Tang Jiayi dengan hati-hati mengambil kotak itu, membukanya perlahan, dan di dalamnya terdapat lapisan beludru hitam dengan dua perhiasan berbentuk bunga, ternyata sepasang anting. Di bawah sinar matahari, kuncup bunga berkilauan, kelopak transparan memantulkan cahaya pelangi, semuanya tampak menawan di atas beludru hitam.
"Plak!" Tang Jiayi buru-buru menutup kotak, menutupi lagi dengan lembar ujian, menatap Ma Jing sekali lagi tanpa bicara, lalu kembali berpura-pura serius mendengarkan pelajaran.
Ma Jing kebingungan, menatap Tang Jiayi dengan heran, ia sama sekali tidak tahu bahwa di hati gadis itu saat ini jantungnya berdegup kencang.
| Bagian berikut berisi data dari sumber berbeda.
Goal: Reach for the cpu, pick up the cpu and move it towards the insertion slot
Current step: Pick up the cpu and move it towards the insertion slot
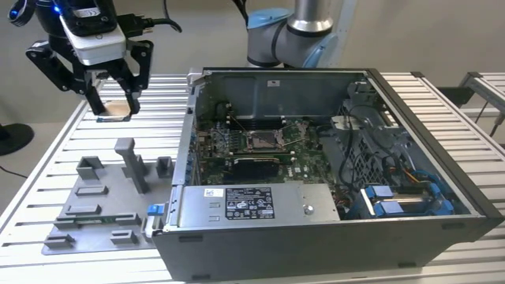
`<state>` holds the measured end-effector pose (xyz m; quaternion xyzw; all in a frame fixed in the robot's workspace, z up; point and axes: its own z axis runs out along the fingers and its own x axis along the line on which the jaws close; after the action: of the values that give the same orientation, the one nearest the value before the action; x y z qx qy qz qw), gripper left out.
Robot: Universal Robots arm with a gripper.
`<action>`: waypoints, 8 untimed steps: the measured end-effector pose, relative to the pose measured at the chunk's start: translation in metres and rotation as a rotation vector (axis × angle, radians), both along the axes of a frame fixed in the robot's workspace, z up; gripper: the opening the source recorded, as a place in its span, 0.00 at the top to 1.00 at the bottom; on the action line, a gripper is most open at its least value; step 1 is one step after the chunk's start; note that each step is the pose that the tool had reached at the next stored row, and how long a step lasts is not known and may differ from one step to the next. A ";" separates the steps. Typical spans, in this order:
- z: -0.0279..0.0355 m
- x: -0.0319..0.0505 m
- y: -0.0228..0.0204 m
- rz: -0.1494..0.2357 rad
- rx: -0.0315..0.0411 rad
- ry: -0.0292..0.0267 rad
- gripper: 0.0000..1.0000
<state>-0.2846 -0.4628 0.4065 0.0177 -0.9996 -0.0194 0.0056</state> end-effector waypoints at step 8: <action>0.0000 0.0241 0.0000 0.000 0.0000 0.0000 1.00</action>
<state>-0.2604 -0.4628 0.4066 0.0177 -0.9996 -0.0194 0.0056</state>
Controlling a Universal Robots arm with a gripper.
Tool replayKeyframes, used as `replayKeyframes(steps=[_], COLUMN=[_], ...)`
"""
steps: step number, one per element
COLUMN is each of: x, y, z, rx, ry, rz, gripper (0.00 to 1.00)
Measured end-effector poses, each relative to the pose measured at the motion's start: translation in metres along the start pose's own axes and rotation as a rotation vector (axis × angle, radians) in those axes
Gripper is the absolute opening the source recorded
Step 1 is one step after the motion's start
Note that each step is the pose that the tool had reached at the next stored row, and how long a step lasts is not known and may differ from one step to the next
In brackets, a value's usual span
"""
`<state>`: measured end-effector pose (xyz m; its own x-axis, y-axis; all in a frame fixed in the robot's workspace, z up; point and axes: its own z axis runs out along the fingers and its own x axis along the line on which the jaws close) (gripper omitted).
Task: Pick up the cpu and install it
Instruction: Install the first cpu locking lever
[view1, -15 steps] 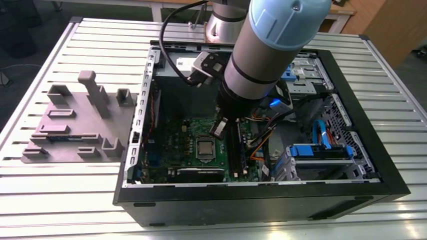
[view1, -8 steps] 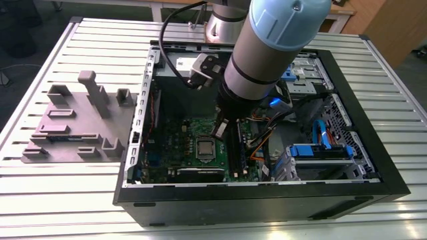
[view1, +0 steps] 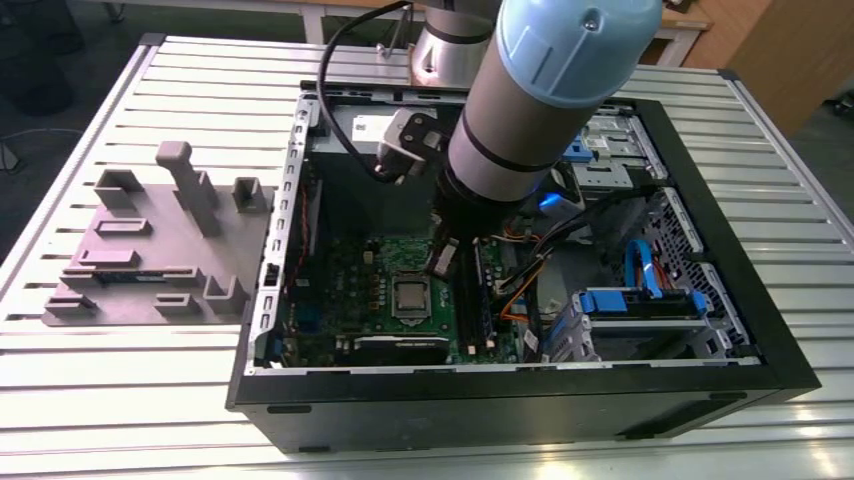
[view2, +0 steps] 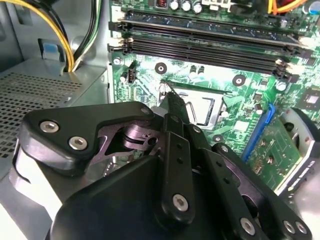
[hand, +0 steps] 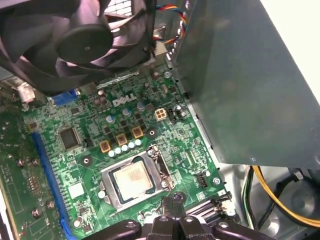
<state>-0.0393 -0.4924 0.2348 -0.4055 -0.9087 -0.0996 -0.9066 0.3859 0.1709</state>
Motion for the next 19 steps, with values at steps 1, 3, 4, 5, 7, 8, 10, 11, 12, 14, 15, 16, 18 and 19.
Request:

Jika saja Ma Jing bisa mengaktifkan kemampuan "pembaca gelombang otak" dari transformasi 60% manusia elektronik, mungkin ia bisa mendengar suara hati Tang Jiayi: "Syukurlah bukan cincin! Eh, kenapa bukan cincin? Kenapa tidak memberikan cincin? Apa bagusnya cincin? Bukankah kotak seperti ini biasanya untuk cincin lamaran?"
Namun Ma Jing saat ini bahkan belum mencapai tingkat transformasi 50%, jadi ia tidak bisa mengetahui suara hati Tang Jiayi, dan berkata, "Gadis, kamu terlalu banyak berpikir!"
Setelah pelajaran selesai, guru bahasa Indonesia meninggalkan kelas, para siswa pun beranjak menuju kantin atau gerbang sekolah, barulah Tang Jiayi berbalik menatap Ma Jing, memberi isyarat dengan mata: sekarang, silakan jelaskan baik-baik.